→ **EXERCISE PROMPT**
Give every line below again, exactly as it appears.

→ **MATERIAL PROVIDED**
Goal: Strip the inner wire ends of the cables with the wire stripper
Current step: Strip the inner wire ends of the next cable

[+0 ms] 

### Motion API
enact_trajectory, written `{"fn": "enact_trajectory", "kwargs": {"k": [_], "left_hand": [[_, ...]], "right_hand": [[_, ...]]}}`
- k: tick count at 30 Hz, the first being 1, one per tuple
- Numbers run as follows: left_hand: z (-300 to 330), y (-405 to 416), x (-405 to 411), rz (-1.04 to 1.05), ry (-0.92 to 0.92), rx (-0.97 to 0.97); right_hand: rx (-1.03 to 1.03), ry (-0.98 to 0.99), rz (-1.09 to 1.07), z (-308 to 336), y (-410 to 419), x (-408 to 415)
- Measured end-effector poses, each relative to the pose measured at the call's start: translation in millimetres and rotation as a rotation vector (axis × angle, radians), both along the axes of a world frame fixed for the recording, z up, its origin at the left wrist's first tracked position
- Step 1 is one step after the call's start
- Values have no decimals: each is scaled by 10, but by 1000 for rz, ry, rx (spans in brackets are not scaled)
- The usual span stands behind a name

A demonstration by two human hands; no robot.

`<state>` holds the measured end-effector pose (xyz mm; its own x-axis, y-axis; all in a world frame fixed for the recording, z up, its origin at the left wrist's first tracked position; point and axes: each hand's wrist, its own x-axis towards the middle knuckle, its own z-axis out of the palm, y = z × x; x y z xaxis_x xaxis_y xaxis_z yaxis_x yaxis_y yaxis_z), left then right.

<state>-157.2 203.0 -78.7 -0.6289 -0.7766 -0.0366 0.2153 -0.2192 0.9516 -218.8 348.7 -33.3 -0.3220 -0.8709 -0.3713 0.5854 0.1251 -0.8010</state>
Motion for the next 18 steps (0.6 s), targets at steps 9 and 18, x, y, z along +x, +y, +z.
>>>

→ **YOUR SOLUTION**
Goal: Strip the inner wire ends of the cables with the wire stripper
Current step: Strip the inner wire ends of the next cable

[+0 ms] 

### Motion API
enact_trajectory, written `{"fn": "enact_trajectory", "kwargs": {"k": [_], "left_hand": [[_, ...]], "right_hand": [[_, ...]]}}`
- k: tick count at 30 Hz, the first being 1, one per tuple
- Numbers run as follows: left_hand: z (-300 to 330), y (-405 to 416), x (-405 to 411), rz (-1.04 to 1.05), ry (-0.92 to 0.92), rx (-0.97 to 0.97); right_hand: rx (-1.03 to 1.03), ry (-0.98 to 0.99), rz (-1.09 to 1.07), z (-308 to 336), y (-410 to 419), x (-408 to 415)
- Measured end-effector poses, each relative to the pose measured at the call's start: translation in millimetres and rotation as a rotation vector (axis × angle, radians), both along the axes of a world frame fixed for the recording, z up, its origin at the left wrist's first tracked position
- Step 1 is one step after the call's start
- Values have no decimals: each is scaled by 10, but by 1000 for rz, ry, rx (spans in brackets are not scaled)
- The usual span stands behind a name

A demonstration by two human hands; no robot.

`<state>` holds the measured end-effector pose (xyz mm; its own x-axis, y-axis; all in a world frame fixed for the recording, z up, its origin at the left wrist's first tracked position; point and axes: each hand's wrist, its own x-axis towards the middle knuckle, its own z-axis out of the palm, y = z × x; x y z xaxis_x xaxis_y xaxis_z yaxis_x yaxis_y yaxis_z), left then right.

<state>-157.2 203.0 -78.7 -0.6289 -0.7766 -0.0366 0.2153 -0.2192 0.9516 -218.8 348.7 -33.3 -0.3220 -0.8709 -0.3713 0.5854 0.1251 -0.8010</state>
Motion for the next 18 steps (0.6 s), targets at steps 9 and 18, x, y, z along +x, +y, +z.
>>>

That completes the response to the exercise.